# DESCRIPTION OF THE TASK
Scan the entries below for "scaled" and copy each line that holds it.

# Records from a data source
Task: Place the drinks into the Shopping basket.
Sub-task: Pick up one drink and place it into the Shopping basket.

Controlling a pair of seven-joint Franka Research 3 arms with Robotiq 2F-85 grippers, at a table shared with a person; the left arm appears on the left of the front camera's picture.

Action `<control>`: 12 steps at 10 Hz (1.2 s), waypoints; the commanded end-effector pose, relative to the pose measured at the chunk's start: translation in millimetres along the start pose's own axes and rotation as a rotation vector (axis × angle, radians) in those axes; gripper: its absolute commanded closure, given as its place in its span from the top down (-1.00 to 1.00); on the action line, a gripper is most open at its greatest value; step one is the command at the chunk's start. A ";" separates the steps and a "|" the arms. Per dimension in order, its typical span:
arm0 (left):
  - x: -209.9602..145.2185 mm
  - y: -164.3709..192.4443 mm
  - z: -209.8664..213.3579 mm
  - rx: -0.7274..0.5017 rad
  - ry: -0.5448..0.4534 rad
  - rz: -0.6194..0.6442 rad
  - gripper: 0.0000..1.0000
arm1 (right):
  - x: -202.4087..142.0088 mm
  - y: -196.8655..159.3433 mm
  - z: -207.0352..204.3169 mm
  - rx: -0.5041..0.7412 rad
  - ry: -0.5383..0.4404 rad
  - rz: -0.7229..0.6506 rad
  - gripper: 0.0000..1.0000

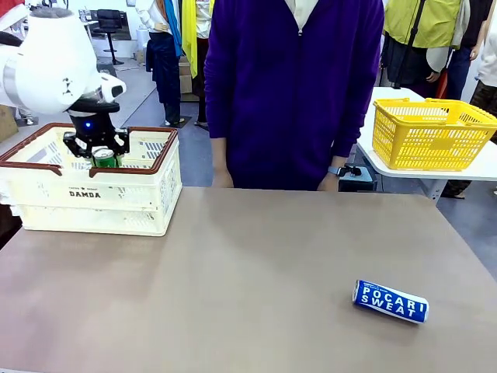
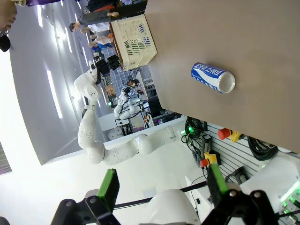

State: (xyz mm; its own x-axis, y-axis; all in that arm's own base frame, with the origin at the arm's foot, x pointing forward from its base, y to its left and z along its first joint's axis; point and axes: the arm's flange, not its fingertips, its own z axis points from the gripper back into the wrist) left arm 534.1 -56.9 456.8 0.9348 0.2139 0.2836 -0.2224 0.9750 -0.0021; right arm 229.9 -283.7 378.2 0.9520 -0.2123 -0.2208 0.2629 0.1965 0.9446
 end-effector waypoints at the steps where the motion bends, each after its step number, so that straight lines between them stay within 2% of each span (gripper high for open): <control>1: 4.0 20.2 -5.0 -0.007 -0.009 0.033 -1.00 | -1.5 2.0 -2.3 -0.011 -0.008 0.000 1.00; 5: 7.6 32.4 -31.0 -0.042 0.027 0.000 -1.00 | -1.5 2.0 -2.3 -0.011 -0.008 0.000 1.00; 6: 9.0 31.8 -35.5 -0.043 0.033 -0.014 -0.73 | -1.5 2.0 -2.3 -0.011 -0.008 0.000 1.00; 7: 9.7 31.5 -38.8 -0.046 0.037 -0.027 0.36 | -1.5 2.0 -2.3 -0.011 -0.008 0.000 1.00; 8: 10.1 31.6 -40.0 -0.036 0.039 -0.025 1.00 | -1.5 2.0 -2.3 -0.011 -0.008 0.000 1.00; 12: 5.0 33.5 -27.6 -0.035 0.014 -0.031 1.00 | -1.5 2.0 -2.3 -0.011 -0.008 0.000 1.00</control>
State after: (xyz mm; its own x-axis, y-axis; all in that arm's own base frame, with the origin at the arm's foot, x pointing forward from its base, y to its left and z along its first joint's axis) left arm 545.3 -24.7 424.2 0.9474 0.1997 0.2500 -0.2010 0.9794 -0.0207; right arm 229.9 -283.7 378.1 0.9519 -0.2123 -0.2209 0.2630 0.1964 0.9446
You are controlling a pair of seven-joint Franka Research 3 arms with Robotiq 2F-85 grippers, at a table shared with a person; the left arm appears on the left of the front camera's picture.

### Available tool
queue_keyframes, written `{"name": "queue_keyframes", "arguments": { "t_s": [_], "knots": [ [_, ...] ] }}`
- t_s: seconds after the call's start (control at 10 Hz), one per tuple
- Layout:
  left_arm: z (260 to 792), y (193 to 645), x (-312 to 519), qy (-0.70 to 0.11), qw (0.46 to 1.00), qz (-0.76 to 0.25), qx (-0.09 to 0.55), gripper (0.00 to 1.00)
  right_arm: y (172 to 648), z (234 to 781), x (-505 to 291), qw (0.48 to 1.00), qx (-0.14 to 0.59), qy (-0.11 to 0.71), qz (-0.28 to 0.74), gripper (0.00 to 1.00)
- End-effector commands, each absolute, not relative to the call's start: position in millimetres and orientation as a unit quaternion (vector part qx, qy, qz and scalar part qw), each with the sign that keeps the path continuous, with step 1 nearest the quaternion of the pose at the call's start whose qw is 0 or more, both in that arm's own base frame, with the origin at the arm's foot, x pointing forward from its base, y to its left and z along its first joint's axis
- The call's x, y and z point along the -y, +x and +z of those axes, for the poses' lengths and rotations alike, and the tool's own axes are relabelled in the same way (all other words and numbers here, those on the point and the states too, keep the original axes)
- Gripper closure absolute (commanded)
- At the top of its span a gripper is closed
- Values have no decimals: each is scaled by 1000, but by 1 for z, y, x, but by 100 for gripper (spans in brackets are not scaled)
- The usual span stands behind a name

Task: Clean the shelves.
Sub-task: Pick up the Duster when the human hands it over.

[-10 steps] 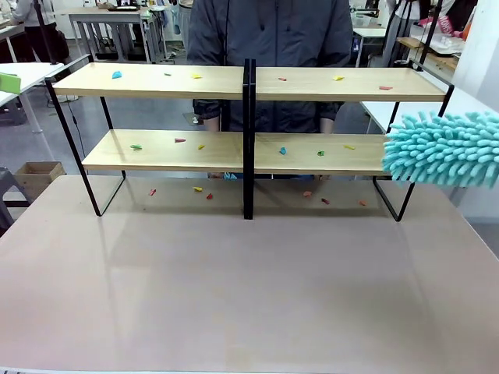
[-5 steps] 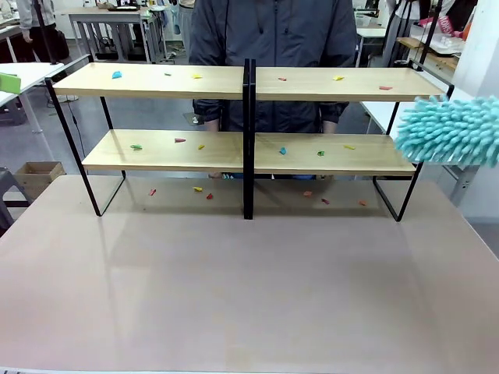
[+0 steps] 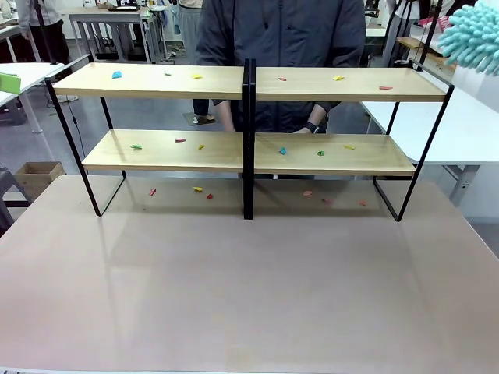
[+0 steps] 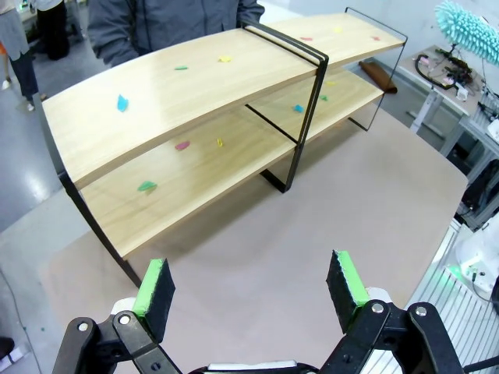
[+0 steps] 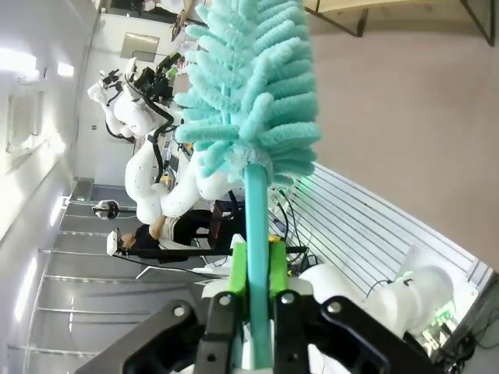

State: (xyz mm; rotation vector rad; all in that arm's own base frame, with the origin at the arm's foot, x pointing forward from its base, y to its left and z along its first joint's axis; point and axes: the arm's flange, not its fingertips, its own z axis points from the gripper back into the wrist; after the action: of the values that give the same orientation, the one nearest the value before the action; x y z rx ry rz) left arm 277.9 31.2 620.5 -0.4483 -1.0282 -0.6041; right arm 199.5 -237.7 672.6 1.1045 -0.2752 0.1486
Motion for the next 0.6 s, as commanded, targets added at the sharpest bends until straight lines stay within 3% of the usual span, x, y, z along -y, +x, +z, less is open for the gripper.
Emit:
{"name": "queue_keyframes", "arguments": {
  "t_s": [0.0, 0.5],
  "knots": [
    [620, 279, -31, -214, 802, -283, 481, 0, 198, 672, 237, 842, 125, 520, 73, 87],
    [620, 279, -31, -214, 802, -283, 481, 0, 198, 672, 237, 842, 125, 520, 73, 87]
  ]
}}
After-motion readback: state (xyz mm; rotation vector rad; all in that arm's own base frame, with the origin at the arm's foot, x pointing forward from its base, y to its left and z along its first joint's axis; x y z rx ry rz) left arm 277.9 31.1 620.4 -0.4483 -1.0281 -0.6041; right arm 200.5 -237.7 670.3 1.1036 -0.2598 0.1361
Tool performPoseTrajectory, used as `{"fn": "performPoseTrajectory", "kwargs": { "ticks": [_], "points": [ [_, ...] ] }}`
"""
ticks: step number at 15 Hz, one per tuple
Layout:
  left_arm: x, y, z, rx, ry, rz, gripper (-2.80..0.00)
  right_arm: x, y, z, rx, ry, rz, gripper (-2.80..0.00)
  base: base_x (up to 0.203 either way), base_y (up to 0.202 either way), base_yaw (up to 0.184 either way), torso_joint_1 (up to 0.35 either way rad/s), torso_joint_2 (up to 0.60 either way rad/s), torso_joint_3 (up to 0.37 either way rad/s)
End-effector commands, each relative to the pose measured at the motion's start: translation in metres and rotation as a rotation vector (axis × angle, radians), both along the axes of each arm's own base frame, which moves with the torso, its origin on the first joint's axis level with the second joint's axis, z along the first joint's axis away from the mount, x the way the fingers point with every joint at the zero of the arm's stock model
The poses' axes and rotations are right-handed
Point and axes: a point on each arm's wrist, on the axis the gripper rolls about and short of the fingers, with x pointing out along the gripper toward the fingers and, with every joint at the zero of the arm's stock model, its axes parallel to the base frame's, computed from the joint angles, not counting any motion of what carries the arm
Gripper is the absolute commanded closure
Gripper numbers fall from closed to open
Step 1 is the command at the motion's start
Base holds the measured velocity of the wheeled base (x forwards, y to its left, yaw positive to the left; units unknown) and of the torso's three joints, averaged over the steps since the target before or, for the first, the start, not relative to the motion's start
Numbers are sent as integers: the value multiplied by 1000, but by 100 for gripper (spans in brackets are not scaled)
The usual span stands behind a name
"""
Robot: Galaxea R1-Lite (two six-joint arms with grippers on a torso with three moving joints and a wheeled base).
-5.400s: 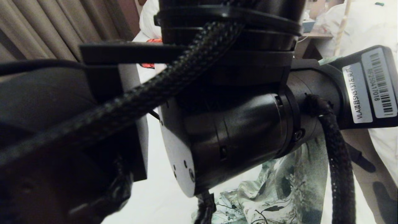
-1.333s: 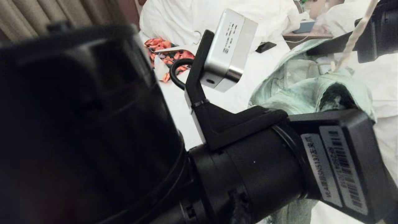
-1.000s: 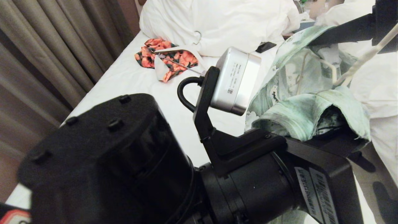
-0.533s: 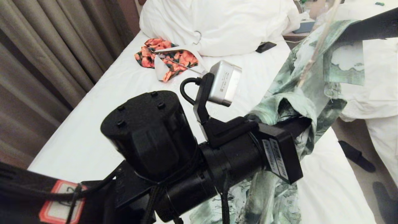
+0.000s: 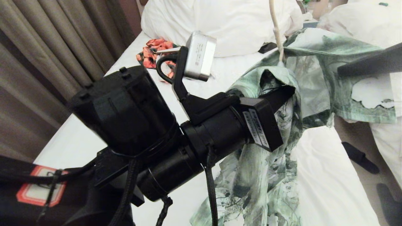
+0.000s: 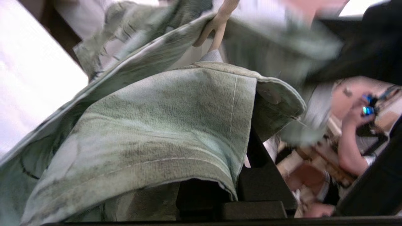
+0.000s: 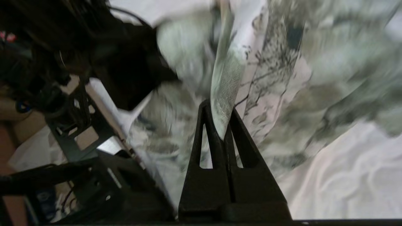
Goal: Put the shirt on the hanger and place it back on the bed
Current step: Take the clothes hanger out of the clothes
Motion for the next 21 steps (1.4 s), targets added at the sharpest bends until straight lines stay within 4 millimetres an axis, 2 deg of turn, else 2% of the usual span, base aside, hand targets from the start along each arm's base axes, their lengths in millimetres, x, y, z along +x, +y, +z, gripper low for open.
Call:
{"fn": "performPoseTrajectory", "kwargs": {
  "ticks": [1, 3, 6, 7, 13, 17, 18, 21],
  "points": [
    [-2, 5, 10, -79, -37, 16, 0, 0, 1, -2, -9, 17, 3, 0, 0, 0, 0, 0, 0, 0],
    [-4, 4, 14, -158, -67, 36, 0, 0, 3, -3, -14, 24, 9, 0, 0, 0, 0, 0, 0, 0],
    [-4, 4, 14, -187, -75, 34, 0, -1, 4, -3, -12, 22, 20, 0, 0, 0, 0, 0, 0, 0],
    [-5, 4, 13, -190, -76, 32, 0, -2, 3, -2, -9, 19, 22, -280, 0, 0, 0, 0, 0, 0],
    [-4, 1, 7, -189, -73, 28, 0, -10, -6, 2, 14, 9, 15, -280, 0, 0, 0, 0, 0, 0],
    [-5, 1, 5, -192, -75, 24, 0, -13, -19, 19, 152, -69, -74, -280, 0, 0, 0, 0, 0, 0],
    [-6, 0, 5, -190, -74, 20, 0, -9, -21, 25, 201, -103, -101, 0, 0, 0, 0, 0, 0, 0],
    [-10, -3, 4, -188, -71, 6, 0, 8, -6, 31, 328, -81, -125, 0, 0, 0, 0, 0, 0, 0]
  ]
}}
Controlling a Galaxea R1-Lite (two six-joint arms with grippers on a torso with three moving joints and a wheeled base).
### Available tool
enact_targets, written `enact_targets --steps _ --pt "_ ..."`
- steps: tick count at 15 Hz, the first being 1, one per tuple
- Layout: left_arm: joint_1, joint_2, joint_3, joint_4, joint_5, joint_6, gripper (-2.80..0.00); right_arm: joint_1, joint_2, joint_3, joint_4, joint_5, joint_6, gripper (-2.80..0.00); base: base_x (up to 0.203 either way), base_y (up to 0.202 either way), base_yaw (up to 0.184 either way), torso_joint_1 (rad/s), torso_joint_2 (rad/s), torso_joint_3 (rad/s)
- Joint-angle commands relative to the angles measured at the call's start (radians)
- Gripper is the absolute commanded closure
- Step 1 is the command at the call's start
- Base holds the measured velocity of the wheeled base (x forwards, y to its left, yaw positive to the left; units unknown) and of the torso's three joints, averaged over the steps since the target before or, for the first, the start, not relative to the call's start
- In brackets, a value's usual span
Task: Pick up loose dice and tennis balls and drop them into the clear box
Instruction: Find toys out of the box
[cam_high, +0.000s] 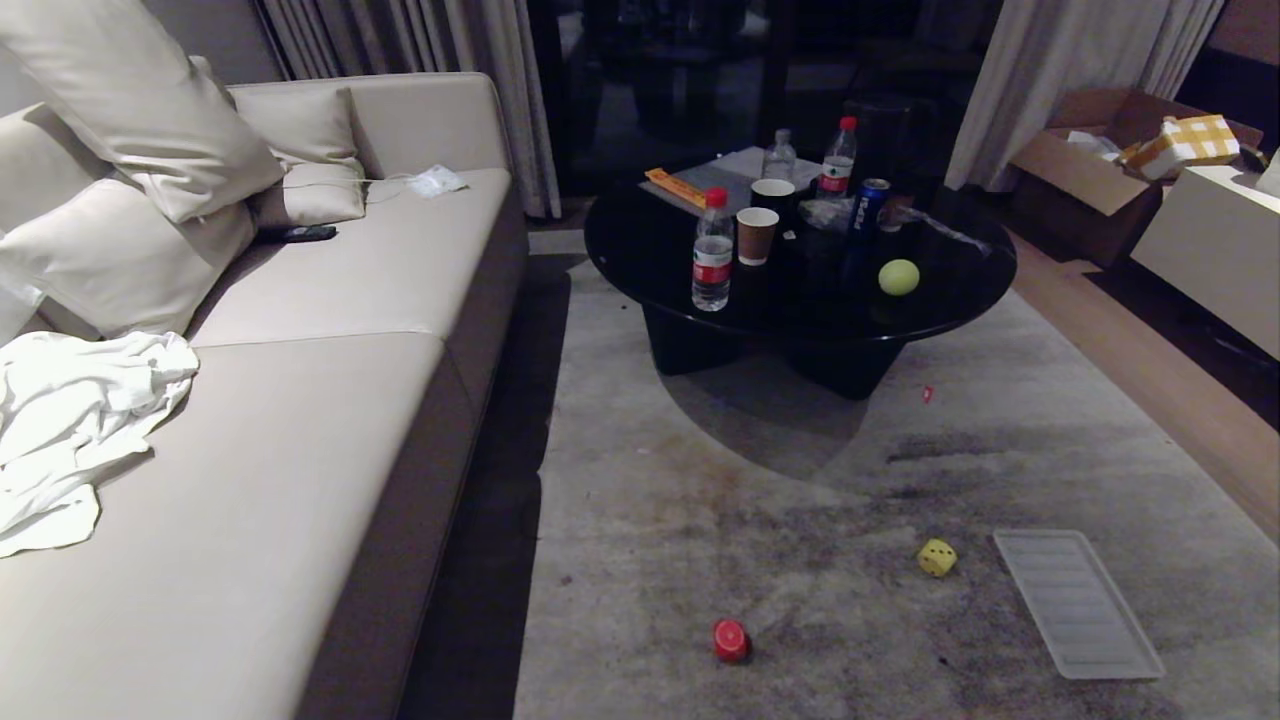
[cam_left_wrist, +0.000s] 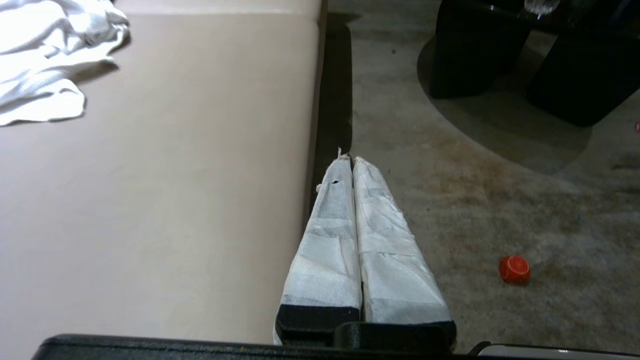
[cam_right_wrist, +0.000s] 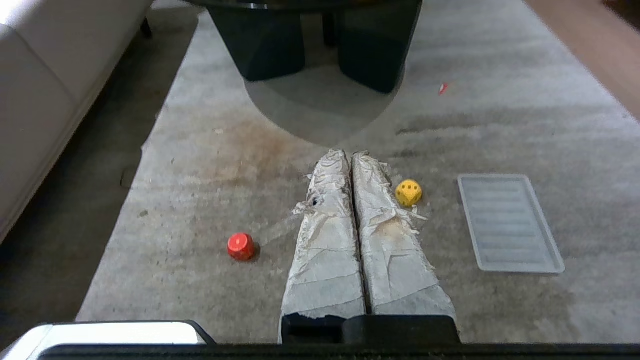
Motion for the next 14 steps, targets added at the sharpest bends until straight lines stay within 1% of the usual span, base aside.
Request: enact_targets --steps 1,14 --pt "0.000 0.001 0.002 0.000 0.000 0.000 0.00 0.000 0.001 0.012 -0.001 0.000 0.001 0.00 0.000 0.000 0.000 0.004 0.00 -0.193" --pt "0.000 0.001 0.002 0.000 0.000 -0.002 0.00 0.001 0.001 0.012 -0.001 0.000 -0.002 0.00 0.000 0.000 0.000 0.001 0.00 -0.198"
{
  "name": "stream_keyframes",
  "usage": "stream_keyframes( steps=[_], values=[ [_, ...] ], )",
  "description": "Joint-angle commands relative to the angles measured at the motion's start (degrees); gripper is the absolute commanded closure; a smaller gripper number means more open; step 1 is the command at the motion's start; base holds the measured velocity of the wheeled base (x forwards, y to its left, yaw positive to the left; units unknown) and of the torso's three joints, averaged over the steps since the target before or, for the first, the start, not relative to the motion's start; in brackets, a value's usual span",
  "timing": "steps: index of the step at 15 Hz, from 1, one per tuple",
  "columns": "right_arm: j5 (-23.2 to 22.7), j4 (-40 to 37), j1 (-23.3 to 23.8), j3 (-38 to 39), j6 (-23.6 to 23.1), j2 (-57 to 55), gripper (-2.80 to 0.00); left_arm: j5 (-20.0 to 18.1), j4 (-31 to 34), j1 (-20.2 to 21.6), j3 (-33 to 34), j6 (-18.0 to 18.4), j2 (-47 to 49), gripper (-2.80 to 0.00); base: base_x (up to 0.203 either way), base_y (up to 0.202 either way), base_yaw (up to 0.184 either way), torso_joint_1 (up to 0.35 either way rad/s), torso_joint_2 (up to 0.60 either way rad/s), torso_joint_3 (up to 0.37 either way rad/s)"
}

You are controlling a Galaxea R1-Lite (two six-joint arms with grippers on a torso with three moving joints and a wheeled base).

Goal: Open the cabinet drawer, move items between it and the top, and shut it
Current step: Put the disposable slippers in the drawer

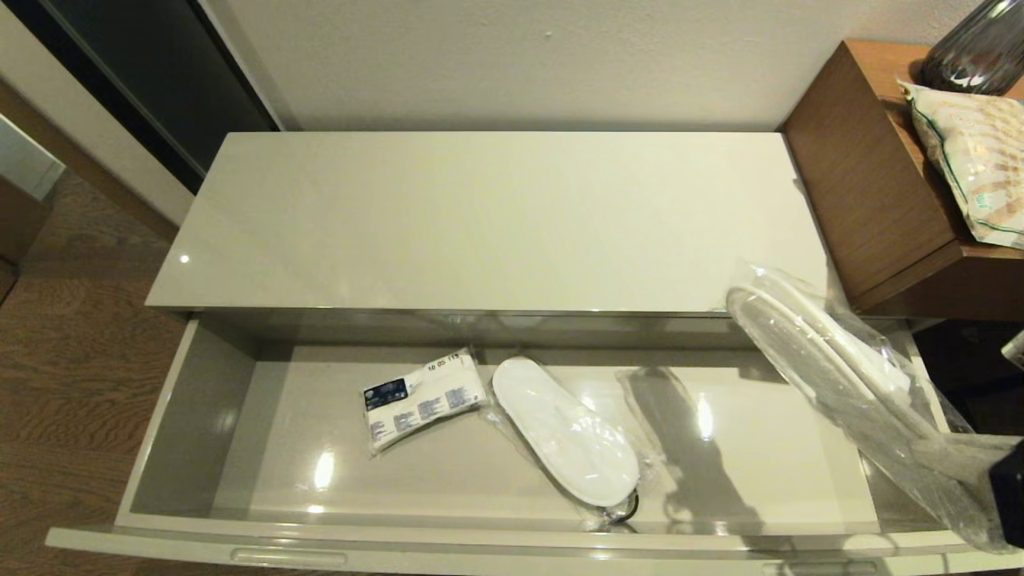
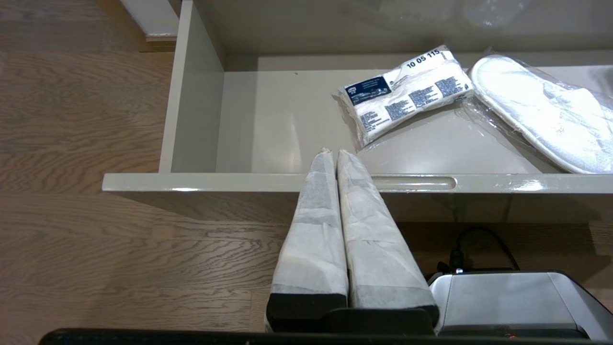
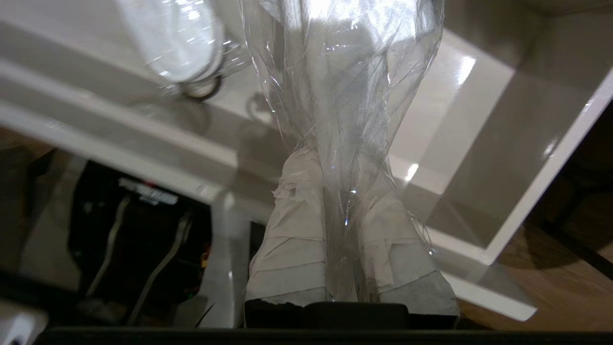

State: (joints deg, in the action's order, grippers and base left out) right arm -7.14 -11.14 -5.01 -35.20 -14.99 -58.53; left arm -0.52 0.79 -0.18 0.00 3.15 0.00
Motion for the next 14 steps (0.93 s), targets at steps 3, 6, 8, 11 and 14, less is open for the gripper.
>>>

# SOLUTION
- Values have no decimals: each is scaled by 1000, but by 1 for z, y, x, but by 100 for gripper (spans in brackets are not scaled)
Numbers are sent as integers: the value multiplied by 1000, but by 100 for gripper (spans in brackets are not scaled)

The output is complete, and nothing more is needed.